Data supplied:
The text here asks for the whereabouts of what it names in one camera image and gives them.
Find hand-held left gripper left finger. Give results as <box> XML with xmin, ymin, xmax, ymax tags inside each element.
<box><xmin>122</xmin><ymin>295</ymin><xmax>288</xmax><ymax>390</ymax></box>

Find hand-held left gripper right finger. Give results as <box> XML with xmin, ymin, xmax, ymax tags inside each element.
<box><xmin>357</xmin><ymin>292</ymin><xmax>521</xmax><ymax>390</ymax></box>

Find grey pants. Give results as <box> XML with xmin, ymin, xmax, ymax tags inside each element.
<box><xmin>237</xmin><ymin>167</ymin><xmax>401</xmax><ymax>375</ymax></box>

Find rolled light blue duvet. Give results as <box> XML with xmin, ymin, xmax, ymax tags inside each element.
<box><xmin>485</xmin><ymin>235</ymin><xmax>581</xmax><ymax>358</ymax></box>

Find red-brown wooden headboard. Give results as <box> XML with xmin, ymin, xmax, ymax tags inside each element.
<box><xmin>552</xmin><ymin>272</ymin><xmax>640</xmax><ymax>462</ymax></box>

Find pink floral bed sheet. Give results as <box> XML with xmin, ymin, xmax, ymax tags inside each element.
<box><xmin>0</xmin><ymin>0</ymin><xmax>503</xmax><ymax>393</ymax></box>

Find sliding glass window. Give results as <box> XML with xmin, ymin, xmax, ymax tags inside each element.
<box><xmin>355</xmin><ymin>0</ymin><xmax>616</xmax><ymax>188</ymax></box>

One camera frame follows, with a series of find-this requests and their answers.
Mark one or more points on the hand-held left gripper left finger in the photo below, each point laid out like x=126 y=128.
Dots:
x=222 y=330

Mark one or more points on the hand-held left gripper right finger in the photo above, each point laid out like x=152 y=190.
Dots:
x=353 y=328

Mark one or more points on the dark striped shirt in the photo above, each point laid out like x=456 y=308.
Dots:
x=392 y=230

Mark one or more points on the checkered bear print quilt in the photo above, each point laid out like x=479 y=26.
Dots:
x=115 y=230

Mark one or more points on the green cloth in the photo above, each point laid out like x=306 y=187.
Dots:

Exercise description: Scan the listing and report each line where the word "tags" shows up.

Output:
Find hand-held left gripper left finger. Give results as <box> XML with xmin, ymin, xmax, ymax tags inside each element.
Find hand-held left gripper right finger. Give results as <box> XML with xmin, ymin, xmax, ymax tags inside each element.
Find grey pants. Give results as <box> XML with xmin, ymin, xmax, ymax tags inside each element.
Find rolled light blue duvet. Give results as <box> XML with xmin, ymin, xmax, ymax tags inside each element.
Find red-brown wooden headboard. Give results as <box> XML with xmin, ymin, xmax, ymax tags inside each element.
Find pink floral bed sheet. Give results as <box> XML with xmin, ymin, xmax, ymax tags inside each element.
Find sliding glass window. Give results as <box> XML with xmin, ymin, xmax, ymax tags inside each element.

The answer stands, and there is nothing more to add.